* [Problem details]: Using the listing that follows, return every line with the word "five".

((

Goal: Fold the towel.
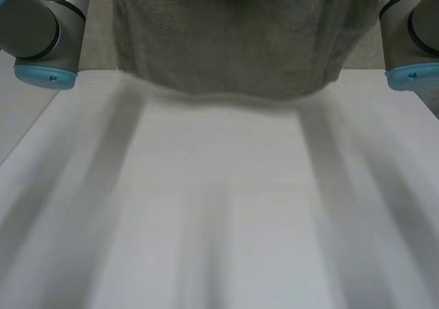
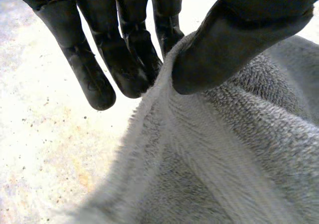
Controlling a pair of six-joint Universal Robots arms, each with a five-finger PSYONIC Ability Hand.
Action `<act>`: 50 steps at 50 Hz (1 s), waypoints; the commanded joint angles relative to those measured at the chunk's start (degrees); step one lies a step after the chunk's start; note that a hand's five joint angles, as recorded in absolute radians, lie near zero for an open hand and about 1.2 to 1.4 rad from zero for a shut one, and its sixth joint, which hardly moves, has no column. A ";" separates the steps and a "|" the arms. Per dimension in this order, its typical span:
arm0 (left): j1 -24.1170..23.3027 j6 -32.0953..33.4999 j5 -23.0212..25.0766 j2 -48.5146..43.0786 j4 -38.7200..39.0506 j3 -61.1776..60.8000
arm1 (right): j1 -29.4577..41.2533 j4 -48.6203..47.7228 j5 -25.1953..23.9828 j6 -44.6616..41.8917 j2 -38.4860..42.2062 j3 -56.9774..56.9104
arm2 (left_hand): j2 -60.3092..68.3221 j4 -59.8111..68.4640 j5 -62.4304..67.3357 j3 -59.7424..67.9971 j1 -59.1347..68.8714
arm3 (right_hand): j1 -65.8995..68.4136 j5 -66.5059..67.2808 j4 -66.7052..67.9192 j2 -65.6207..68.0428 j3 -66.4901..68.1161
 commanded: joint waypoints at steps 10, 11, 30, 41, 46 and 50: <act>1.44 0.31 1.16 1.44 2.07 -30.22 | -4.04 2.53 -10.26 1.81 -1.71 27.42 | 2.60 2.18 2.98 2.92 4.66 | 3.16 3.10 3.75 4.80 4.10; 1.79 0.40 1.42 1.44 2.51 -33.53 | -4.05 2.53 -10.28 1.81 -1.71 27.45 | 2.60 2.18 2.98 2.92 4.66 | 3.16 3.10 3.75 4.80 4.10; 7.59 0.48 11.35 26.01 4.62 -65.80 | -10.99 7.01 -17.67 0.94 -20.43 59.36 | 2.60 2.18 2.98 2.92 4.66 | 3.16 3.10 3.75 4.80 4.10; 8.38 0.40 17.77 41.24 4.01 -75.74 | -16.09 15.36 -22.85 1.81 -36.69 63.22 | 2.60 2.18 2.98 2.92 4.66 | 3.16 3.10 3.75 4.80 4.10; 8.21 0.48 18.92 40.64 4.27 -75.93 | -16.09 18.09 -23.91 1.81 -35.90 59.18 | 2.60 2.18 2.98 2.92 4.66 | 3.16 3.10 3.75 4.80 4.10; 8.29 0.57 19.01 37.21 4.80 -74.26 | -15.74 18.87 -23.30 1.11 -28.73 53.67 | 2.60 2.18 2.98 2.92 4.66 | 3.16 3.10 3.75 4.80 4.10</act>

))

* [Result below]:
Controlling a pair of six-joint Universal Robots arms, each with a five-finger PSYONIC Ability Hand.
Action `<act>`: 50 steps at 50 Hz (1 s), waypoints; the commanded joint angles relative to those measured at the chunk's start (degrees); step one lies a step after the chunk's start; note that a hand's five joint angles, as recorded in absolute radians, lie near zero for an open hand and about 1.2 to 1.4 rad from zero for a shut one, and its sixth joint, which hardly moves, has no column. A ";" separates the steps and a "|" the arms. Per dimension in this order, its typical span:

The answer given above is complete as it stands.